ABOUT THIS TASK: Lines containing the word "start" are to be copied from the data below.
--- PROVIDED DATA Enclosed Below ---
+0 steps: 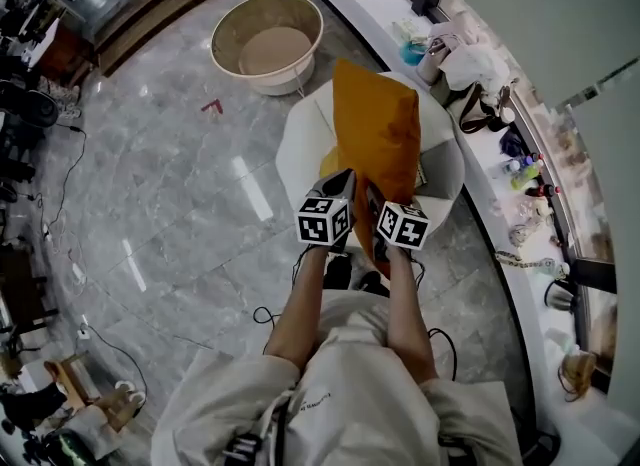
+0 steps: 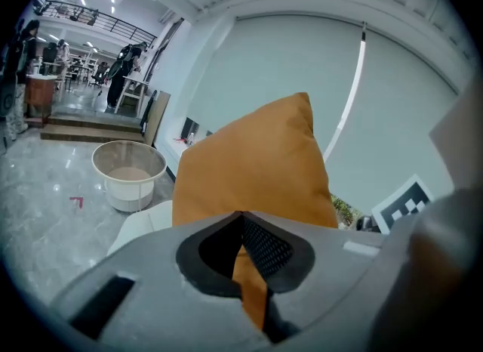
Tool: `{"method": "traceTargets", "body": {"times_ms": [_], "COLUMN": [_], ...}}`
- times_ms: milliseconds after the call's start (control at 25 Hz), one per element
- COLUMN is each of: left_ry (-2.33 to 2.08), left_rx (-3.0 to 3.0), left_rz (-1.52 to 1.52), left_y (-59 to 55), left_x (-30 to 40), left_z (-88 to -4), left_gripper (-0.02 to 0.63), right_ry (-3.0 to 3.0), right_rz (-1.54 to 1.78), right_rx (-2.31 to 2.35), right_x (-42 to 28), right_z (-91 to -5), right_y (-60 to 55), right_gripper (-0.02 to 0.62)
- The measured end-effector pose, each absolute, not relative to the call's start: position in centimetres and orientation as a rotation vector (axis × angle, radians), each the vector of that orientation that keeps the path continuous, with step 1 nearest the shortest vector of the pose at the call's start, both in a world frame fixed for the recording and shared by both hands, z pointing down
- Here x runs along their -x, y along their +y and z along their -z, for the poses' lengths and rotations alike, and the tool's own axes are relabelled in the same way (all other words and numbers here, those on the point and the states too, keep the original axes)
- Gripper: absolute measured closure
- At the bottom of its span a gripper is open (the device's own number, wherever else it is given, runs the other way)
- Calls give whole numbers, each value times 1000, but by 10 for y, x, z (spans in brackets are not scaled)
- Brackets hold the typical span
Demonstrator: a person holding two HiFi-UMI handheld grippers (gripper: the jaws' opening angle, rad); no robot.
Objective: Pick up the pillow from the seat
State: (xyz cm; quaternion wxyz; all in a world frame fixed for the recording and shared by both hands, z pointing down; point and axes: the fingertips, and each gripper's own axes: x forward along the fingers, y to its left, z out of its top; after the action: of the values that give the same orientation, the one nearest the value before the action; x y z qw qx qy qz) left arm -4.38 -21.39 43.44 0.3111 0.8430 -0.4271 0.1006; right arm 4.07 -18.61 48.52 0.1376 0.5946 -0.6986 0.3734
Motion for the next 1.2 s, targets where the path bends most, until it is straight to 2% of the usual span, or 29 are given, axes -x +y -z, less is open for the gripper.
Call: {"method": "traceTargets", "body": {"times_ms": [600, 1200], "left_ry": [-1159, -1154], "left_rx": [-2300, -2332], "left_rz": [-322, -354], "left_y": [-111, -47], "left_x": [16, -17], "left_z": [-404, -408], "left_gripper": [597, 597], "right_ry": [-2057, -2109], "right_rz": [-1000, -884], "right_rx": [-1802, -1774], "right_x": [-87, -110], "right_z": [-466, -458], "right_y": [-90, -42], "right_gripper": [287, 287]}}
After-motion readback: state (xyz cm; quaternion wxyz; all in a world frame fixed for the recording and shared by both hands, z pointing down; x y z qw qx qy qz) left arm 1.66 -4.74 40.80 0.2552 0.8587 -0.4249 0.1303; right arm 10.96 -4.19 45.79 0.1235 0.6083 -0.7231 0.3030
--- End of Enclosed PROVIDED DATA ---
ANSWER BOX:
- times_ms: milliseconds after the call's start (control at 25 Hz), one per element
- The measured end-effector pose, each absolute, not relative to the call's start: position in centimetres and orientation as a rotation vector (axis × angle, radians), each the vector of that orientation that keeps the path continuous, with step 1 nearest the shortest vector of the pose at the call's start, both in a world frame fixed for the recording and shared by both hands, z pointing down

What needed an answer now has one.